§ **WHAT TO DO**
Could you give back the listing below exactly, every line included?

[GIVEN INFORMATION — start]

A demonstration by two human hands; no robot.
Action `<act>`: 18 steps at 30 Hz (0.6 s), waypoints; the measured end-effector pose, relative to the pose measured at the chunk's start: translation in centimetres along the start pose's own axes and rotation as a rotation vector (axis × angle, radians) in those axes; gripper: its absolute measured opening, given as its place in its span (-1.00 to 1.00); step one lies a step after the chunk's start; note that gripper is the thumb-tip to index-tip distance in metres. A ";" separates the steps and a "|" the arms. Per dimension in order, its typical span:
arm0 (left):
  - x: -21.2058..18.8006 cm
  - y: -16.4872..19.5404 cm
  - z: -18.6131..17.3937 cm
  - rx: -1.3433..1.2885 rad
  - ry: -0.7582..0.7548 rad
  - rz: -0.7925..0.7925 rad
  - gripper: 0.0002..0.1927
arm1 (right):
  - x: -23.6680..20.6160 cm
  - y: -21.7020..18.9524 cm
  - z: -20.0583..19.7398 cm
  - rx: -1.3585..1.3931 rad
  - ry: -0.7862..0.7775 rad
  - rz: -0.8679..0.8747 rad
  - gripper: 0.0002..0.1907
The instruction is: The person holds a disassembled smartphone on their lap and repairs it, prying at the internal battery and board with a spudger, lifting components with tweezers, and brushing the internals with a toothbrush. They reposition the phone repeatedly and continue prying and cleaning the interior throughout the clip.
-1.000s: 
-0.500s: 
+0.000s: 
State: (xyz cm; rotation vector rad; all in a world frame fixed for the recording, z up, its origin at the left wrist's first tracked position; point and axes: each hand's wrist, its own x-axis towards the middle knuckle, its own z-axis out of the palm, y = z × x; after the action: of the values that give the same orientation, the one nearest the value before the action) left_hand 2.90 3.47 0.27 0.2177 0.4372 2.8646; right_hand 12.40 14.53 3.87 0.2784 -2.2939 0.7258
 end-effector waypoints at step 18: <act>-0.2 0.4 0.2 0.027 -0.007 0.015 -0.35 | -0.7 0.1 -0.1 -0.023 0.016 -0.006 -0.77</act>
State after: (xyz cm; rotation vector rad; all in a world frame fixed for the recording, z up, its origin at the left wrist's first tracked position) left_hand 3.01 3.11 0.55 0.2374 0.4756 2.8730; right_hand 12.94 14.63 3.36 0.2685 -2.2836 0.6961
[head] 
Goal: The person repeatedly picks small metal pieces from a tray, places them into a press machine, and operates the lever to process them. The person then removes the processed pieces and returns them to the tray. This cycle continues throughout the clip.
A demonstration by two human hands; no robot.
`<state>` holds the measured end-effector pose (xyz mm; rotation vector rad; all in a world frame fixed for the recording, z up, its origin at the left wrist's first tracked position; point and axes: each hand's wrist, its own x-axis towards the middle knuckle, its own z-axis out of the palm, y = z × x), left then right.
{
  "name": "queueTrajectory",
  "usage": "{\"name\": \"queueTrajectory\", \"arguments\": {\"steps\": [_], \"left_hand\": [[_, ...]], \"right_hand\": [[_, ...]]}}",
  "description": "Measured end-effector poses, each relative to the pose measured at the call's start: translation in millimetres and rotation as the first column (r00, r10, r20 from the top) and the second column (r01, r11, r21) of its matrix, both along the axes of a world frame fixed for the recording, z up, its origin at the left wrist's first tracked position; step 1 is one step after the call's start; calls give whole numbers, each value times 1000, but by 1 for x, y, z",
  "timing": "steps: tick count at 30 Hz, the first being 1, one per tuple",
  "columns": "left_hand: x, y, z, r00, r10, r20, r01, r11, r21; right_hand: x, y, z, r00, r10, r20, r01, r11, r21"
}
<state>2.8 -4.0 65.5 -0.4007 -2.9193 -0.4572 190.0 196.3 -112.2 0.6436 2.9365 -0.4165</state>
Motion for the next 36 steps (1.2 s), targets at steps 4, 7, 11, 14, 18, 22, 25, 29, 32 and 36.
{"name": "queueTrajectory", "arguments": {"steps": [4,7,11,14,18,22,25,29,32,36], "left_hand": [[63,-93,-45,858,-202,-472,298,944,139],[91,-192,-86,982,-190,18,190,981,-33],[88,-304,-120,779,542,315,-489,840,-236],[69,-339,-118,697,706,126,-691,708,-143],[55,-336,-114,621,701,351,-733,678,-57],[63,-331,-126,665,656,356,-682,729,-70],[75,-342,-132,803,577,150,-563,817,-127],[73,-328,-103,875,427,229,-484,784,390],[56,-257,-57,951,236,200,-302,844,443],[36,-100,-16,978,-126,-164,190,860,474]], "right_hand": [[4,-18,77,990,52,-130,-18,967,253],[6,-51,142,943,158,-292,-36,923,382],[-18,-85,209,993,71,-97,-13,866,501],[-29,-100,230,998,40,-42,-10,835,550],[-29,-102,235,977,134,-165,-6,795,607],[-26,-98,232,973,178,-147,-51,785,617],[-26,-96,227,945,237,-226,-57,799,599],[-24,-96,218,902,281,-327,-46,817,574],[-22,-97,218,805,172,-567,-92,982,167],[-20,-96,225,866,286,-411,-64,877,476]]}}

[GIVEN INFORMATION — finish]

§ **COMPLETED EXERCISE**
A demonstration by two human hands; no robot.
Action `<act>`: 18 steps at 30 Hz (0.6 s), waypoints; the measured end-effector pose, relative to the pose measured at the chunk's start: translation in centimetres along the start pose's own axes and rotation as a rotation vector (axis × angle, radians) in those axes; gripper: its absolute measured opening, given as its place in its span (-1.00 to 1.00); step one lies a step after the chunk's start; note that gripper is the thumb-tip to index-tip distance in metres. A ";" separates the steps and a "|" the arms. Per dimension in order, its typical span:
arm0 (left):
  - x: -21.2058..18.8006 cm
  - y: -16.4872..19.5404 cm
  - z: -18.6131..17.3937 cm
  - rx: -1.3433..1.2885 rad
  - ry: -0.7582..0.7548 rad
  - rz: -0.7925..0.7925 rad
  - gripper: 0.0002..0.1927
arm1 (right):
  - x: -23.6680..20.6160 cm
  - y: -21.7020..18.9524 cm
  - z: -20.0583..19.7398 cm
  - rx: -1.3585..1.3931 rad
  - ry: -0.7862..0.7775 rad
  - rz: -0.8679..0.8747 rad
  - gripper: 0.0002..0.1907
The instruction is: The person holds a disassembled smartphone on their lap and repairs it, prying at the internal battery and board with a spudger, lifting components with tweezers, and brushing the internals with a toothbrush. They reposition the phone repeatedly and continue prying and cleaning the interior throughout the clip.
-1.000s: 
-0.500s: 
+0.000s: 
State: (xyz cm; rotation vector rad; all in a world frame fixed for the recording, z up, its origin at the left wrist's first tracked position; point and axes: each hand's wrist, its own x-axis towards the middle knuckle, its own z-axis out of the palm, y = z × x; after the action: of the values that give the same orientation, the one nearest the value before the action) left_hand 2.90 3.47 0.27 0.2177 0.4372 2.8646; right_hand 12.40 14.53 3.87 0.2784 -2.2939 0.7258
 end-effector waypoints at step 18: <act>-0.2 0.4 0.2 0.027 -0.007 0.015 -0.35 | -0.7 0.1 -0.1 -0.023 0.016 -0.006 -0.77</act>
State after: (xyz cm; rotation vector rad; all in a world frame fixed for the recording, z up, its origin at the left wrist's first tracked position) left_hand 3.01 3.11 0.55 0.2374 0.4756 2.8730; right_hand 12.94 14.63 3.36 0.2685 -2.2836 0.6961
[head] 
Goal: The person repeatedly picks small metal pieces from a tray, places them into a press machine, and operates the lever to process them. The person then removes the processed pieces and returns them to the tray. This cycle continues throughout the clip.
A demonstration by two human hands; no robot.
`<state>` holds the measured end-effector pose (xyz mm; rotation vector rad; all in a world frame fixed for the recording, z up, its origin at the left wrist's first tracked position; point and axes: each hand's wrist, its own x-axis towards the middle knuckle, its own z-axis out of the palm, y = z × x), left then right.
{
  "name": "queueTrajectory",
  "usage": "{\"name\": \"queueTrajectory\", \"arguments\": {\"steps\": [_], \"left_hand\": [[_, ...]], \"right_hand\": [[_, ...]]}}",
  "description": "Measured end-effector poses, each relative to the pose measured at the call's start: translation in millimetres and rotation as the first column (r00, r10, r20 from the top) and the second column (r01, r11, r21) of its matrix, both along the axes of a world frame fixed for the recording, z up, its origin at the left wrist's first tracked position; step 1 is one step after the call's start; calls give whole numbers, each value times 1000, but by 1 for x, y, z",
  "timing": "steps: tick count at 30 Hz, the first being 1, one per tuple",
  "columns": "left_hand: x, y, z, r00, r10, r20, r01, r11, r21; right_hand: x, y, z, r00, r10, r20, r01, r11, r21"
}
<state>2.8 -4.0 65.5 -0.4007 -2.9193 -0.4572 190.0 196.3 -112.2 0.6436 2.9365 -0.4165</state>
Motion for the next 36 steps (1.2 s), targets at steps 4, 7, 11, 14, 18, 22, 25, 29, 32 and 36.
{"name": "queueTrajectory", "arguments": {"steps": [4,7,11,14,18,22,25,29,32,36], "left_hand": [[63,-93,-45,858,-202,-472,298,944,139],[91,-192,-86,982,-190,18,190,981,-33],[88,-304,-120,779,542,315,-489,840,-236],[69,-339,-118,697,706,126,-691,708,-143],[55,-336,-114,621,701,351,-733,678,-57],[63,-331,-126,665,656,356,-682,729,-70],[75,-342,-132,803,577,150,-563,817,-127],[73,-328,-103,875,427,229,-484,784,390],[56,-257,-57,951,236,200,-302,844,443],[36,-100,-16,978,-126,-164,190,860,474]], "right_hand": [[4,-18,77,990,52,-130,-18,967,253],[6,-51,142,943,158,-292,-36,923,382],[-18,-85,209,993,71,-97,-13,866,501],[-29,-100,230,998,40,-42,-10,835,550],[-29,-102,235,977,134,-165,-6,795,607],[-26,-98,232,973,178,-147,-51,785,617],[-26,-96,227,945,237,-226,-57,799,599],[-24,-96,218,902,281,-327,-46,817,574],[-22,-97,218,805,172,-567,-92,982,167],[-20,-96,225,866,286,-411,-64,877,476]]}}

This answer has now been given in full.